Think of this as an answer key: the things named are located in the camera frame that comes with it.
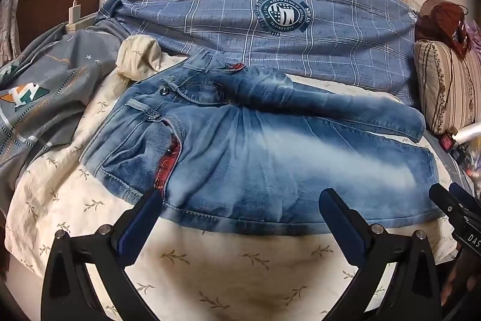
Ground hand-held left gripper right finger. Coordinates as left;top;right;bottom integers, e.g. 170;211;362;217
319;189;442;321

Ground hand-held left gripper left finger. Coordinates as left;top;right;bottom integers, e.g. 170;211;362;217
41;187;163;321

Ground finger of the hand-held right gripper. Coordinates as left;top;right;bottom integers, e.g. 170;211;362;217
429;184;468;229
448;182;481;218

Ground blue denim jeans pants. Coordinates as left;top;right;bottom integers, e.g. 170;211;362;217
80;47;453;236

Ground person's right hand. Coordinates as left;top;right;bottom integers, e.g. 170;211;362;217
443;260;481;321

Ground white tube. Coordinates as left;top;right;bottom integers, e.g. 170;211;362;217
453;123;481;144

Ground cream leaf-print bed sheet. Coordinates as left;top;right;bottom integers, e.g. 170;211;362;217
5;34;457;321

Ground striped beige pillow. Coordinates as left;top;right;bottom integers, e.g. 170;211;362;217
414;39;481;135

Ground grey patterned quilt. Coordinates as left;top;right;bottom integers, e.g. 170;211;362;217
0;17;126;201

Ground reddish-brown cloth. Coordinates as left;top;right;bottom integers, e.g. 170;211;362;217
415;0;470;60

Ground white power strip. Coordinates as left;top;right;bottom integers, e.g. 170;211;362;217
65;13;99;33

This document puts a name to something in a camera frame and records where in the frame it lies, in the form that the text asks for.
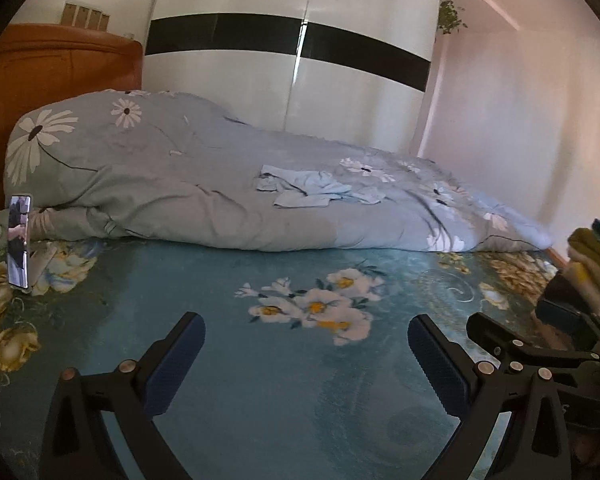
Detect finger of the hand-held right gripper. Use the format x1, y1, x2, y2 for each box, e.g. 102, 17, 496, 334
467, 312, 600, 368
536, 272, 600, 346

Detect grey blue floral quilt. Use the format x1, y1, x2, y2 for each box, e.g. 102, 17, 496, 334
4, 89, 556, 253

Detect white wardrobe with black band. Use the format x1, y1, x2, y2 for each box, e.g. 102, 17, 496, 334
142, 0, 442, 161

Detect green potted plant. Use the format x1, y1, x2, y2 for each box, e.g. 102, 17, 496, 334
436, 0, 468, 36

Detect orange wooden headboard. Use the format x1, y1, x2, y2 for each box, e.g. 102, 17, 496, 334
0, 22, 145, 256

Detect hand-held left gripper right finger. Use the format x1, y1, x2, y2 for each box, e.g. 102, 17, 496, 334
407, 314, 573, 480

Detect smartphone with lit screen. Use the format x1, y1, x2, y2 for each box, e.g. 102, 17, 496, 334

┄┄┄┄┄┄

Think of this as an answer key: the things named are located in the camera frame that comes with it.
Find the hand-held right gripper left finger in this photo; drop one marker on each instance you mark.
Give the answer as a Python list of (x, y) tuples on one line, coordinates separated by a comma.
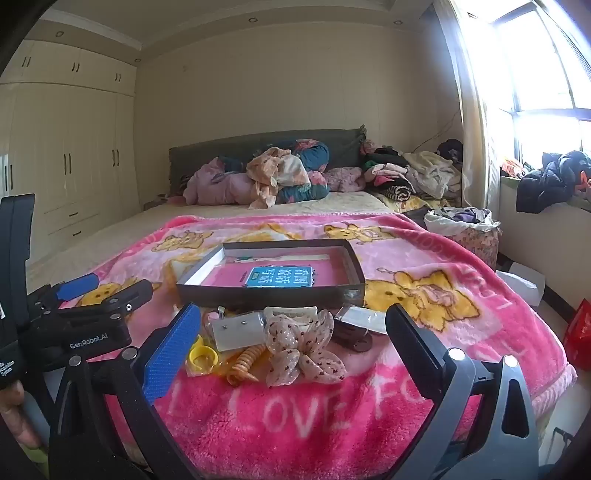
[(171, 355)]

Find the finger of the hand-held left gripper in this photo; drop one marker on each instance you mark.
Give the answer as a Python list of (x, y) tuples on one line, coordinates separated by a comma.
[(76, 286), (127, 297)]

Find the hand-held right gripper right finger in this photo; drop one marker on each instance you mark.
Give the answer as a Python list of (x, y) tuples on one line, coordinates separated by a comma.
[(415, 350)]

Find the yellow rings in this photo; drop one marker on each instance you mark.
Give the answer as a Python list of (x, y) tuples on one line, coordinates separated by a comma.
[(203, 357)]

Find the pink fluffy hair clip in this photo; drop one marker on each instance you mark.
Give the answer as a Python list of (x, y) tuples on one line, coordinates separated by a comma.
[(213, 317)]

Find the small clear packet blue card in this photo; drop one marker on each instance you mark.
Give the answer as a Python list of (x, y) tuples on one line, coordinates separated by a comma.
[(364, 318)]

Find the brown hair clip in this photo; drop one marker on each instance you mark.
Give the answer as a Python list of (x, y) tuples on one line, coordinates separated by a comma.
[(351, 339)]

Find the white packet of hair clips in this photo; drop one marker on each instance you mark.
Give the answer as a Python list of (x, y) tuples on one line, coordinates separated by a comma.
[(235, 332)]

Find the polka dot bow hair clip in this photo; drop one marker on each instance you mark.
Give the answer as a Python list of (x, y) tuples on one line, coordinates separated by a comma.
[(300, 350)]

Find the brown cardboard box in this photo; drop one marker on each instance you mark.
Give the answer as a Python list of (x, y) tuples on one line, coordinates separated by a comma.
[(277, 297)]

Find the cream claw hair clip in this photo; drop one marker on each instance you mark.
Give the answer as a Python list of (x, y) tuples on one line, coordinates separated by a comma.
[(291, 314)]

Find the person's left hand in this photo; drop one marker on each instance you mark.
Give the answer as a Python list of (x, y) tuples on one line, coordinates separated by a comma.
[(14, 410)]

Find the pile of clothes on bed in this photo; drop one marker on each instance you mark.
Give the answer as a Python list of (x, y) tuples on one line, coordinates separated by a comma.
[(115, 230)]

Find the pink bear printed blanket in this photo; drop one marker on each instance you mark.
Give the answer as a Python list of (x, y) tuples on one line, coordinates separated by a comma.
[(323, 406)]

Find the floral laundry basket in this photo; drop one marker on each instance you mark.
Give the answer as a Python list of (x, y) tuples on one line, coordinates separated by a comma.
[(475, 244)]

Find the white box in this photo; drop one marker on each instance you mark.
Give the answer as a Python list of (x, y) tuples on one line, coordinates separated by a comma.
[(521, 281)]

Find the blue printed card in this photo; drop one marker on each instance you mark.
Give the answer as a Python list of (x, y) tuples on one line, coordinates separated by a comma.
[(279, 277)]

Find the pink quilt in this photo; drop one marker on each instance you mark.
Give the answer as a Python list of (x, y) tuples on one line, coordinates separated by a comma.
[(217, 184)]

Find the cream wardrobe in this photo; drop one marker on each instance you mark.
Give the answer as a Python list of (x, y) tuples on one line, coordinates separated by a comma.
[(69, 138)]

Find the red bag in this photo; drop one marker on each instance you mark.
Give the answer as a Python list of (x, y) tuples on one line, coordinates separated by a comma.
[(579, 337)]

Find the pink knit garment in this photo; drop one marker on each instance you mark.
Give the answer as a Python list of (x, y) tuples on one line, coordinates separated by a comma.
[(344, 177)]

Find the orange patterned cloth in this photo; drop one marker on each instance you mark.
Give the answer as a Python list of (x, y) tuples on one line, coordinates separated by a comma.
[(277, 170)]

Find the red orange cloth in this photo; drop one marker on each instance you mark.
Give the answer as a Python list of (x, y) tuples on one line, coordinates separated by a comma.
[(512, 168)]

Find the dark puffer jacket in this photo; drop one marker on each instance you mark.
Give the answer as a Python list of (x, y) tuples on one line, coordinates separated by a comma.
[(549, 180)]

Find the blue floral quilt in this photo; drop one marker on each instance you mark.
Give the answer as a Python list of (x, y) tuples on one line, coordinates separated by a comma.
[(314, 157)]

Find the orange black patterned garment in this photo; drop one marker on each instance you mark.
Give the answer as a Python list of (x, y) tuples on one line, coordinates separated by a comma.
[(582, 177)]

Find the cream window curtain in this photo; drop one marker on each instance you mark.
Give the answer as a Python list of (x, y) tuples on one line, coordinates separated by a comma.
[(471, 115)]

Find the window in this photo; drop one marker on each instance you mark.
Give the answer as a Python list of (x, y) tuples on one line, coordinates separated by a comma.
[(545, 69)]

┄┄┄┄┄┄

> **TASK TO COMPLETE**
Copy each line of the listing that carries the string "packet".

> **TASK OUTPUT**
Find the small clear packet blue card in this photo; drop one marker on each instance you mark.
Find the white packet of hair clips in this photo; drop one marker on each instance you mark.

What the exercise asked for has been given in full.